[WHAT YOU HAVE TO DO] Your answer should consist of each line below that contains the string "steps".

[RECORDS FOR THE EXERCISE]

☆ ☆ ☆ ☆

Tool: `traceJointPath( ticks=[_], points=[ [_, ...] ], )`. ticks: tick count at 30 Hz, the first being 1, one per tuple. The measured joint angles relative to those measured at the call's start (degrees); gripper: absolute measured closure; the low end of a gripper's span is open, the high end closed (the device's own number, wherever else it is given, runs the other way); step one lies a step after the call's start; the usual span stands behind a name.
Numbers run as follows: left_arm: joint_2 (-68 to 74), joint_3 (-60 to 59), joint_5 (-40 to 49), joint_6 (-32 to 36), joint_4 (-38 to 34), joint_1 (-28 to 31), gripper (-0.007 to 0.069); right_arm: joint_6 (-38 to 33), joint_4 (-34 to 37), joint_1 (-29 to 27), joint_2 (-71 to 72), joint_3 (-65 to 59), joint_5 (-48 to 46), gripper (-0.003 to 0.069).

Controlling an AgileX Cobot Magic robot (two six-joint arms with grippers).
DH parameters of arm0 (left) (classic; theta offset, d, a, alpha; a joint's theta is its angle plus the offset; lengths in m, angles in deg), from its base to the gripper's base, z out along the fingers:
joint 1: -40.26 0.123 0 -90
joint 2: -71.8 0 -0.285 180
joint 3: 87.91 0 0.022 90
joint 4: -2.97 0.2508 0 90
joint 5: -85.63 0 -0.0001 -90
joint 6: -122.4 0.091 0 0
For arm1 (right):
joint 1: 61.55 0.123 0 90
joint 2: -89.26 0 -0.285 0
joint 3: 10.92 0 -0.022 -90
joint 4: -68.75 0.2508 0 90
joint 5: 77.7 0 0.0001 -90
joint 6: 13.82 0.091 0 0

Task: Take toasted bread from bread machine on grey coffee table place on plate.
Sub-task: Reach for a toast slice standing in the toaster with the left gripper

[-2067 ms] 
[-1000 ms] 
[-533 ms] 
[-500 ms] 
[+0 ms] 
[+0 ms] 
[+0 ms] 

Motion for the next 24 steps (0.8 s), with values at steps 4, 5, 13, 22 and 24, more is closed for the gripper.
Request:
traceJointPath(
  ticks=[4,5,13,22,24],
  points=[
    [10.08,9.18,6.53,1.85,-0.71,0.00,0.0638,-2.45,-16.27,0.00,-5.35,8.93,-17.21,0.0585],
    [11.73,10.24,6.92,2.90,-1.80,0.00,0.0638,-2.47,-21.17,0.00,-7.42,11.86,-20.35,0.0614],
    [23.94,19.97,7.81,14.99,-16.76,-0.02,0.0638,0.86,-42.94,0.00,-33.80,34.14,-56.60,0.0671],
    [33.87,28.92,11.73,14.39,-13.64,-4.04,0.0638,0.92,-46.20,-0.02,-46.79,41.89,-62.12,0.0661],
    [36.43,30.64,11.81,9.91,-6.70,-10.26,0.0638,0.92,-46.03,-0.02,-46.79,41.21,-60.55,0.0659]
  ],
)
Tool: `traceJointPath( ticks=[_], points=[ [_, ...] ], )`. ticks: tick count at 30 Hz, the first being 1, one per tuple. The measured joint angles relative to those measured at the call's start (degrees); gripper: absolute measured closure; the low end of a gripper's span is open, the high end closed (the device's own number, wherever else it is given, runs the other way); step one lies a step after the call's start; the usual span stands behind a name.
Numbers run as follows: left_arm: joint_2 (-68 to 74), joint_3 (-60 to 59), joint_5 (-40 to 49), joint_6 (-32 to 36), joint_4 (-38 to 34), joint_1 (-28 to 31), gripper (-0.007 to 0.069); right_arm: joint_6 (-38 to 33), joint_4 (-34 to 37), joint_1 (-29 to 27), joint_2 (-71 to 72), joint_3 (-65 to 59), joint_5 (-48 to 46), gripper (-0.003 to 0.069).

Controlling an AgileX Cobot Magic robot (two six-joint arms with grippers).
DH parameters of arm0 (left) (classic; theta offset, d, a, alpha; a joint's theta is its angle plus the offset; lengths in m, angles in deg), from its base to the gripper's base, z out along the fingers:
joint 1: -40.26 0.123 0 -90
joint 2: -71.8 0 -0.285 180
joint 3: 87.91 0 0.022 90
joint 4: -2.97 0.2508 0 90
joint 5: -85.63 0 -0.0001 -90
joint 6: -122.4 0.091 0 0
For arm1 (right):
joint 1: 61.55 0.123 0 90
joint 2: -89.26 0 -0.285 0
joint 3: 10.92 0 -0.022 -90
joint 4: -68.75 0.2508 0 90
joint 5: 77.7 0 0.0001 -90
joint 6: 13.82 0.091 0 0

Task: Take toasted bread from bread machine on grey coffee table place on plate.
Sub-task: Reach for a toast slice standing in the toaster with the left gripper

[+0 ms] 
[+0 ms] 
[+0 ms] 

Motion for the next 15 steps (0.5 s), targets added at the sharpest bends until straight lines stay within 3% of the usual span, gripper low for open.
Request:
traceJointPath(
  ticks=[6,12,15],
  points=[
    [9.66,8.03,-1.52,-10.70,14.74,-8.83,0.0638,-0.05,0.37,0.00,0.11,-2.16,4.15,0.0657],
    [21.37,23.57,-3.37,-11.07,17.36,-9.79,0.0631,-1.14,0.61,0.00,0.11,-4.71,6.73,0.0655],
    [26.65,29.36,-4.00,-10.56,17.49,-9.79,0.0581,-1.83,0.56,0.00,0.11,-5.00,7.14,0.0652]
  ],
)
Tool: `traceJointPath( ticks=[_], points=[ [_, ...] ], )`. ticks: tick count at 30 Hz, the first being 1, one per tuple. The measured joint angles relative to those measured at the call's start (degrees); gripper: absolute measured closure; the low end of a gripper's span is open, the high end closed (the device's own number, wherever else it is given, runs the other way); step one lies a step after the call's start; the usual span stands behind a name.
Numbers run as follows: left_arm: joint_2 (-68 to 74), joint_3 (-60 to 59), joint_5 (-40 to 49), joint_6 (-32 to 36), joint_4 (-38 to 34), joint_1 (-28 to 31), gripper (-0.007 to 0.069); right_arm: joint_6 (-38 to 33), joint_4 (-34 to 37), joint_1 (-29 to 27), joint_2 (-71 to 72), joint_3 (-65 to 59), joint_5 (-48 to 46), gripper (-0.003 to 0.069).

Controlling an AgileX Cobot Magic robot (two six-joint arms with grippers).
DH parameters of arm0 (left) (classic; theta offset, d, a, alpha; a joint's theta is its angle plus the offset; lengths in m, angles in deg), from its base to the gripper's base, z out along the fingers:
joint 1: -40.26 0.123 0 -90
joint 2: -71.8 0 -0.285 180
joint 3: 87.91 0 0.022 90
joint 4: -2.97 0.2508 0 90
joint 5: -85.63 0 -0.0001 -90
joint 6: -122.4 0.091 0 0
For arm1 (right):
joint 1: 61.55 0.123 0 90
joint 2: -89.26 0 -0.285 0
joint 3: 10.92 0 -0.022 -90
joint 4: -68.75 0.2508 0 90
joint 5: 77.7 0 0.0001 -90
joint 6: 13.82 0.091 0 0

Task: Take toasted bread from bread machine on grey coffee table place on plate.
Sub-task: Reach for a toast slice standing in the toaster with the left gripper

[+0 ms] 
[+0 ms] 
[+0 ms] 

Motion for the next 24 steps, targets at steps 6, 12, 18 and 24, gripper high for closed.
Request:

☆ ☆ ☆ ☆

[TASK ANSWER]
Motion for the next 24 steps (0.8 s), with values at steps 4, 5, 13, 22 and 24, more is closed for the gripper.
Motion for the next 15 steps (0.5 s), targets added at the sharpest bends until straight lines stay within 3% of the usual span, gripper low for open.
Motion for the next 24 steps, targets at steps 6, 12, 18 and 24, gripper high for closed.

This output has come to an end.